YOUR OBJECTIVE> Write out the data word for word and drop any picture you find.

AVAILABLE DATA>
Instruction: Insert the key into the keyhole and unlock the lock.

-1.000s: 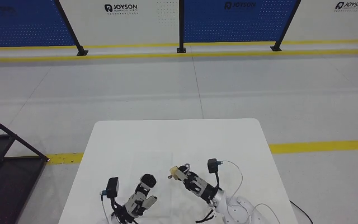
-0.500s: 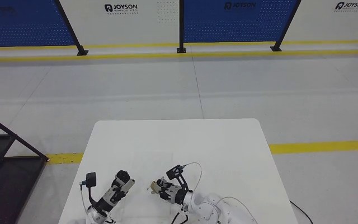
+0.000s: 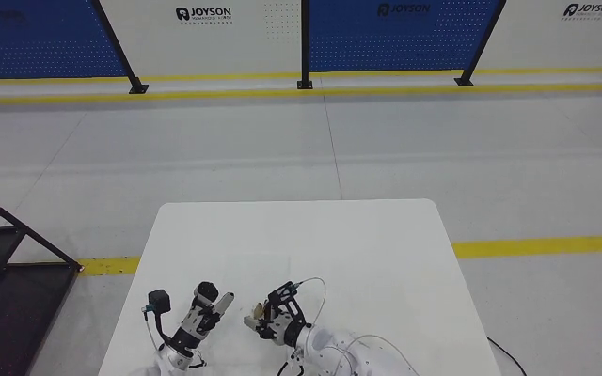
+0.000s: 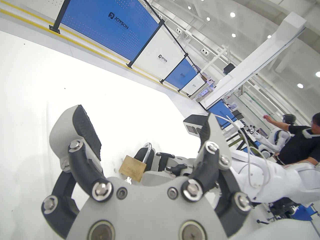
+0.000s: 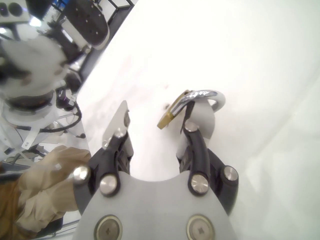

REPLY>
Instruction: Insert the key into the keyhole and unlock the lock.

-1.000s: 
-0.500s: 
+0.000s: 
+0.000s: 
+0.000s: 

What appears above is the full answer.